Acquia jumps on headless CMS bandwagon with open source starter kit • ZebethMedia

Over the last decade or so, content management systems have evolved from monolithic systems managed by IT to a set of services made available to developers through an API. The more modern approach separates the presentation layer on the front end from the management on the back end.
Today, Acquia, the company behind the open source Drupal project, announced its official entry into the headless CMS market, and not surprisingly it’s based on Drupal and open source. The company is calling this offering a “starter kit,” a way to take advantage of headless features as needed, says Jim Shaw, SVP and GM for Drupal at Acquia.
“If you come to Acquia and you’re starting a digital experience project, we normally offer you Acquia CMS as the starting point to start with Drupal. But now we’re also offering a headless kit inside of that, so that you can use headless features to move content through an API,” Shaw told ZebethMedia.
He points out that while it is releasing the headless kit, the company sees this as part of a hybrid strategy that includes the full-blown Acquia CMS working together with the headless piece. “And for us this is less about having a dedicated headless product that only does headless. It’s about having those capabilities available from the platform that allows you to do hybrid as well as headless,” he said.
In fact, Shaw doesn’t see many customers going full-on headless. “I think it’s unlikely that people will go 100% headless, that they will have only headless use cases. I think what we see is people doing both, and as a result what we’re doing is we’re we’re building these capabilities inside the Acquia platform,” he said.
In addition to the headless starter kit, the company is also introducing a kit for next.js, an open source web development framework, to help developers build a front end too. “[We’re also offering] a starter kit for next.js that primes the pump in terms of getting a next.js front end working with a headless back end,” he said.

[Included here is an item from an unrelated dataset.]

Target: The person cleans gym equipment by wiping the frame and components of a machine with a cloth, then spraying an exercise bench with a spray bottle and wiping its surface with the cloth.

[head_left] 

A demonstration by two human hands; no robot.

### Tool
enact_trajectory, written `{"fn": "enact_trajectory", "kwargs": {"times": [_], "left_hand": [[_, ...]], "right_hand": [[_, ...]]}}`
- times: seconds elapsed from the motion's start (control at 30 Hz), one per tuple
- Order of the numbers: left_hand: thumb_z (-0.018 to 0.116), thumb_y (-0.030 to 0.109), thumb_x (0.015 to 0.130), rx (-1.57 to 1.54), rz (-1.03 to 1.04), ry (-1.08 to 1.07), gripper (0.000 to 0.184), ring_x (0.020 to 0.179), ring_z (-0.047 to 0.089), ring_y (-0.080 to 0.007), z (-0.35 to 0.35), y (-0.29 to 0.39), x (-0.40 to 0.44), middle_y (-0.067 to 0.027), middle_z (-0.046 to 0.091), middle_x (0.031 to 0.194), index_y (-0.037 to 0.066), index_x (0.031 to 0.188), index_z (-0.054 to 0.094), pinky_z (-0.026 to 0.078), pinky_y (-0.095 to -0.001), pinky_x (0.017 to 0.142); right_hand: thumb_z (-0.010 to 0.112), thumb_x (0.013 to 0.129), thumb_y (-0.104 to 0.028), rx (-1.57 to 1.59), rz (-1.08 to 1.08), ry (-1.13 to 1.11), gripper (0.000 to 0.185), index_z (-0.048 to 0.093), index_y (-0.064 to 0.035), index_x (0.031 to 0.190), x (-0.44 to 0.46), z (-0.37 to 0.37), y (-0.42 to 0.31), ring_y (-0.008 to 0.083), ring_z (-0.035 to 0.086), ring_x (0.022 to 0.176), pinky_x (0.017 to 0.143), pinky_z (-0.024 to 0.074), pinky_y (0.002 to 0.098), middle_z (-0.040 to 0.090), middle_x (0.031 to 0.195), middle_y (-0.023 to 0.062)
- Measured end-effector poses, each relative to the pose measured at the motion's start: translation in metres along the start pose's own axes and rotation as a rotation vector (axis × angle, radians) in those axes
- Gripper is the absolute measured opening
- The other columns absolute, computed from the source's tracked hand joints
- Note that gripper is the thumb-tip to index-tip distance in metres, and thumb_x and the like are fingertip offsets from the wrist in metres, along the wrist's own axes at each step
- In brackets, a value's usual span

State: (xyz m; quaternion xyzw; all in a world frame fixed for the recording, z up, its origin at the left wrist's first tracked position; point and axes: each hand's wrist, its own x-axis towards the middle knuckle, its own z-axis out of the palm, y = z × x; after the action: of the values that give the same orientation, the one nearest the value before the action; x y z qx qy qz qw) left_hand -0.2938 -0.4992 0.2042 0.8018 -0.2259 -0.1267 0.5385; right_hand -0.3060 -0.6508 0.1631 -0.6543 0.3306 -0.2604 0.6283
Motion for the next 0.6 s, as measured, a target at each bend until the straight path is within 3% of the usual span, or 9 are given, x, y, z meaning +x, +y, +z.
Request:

He says some customers have been taking this approach on their own, and the company wanted to build something to make it easier to do this without building a full-blown product. “So that’s why we offering these are starter kits, not entire new product. They are layers inside, things that we have that then allow our customers — and hopefully new customers — to accelerate those headless projects on our platform and still have all the options available to them in terms of having a hybrid approach available as well.”
The two kits are being announced today at Acquia Engage, the company’s customer conference taking place in Miami this week. The kits will be available for download today.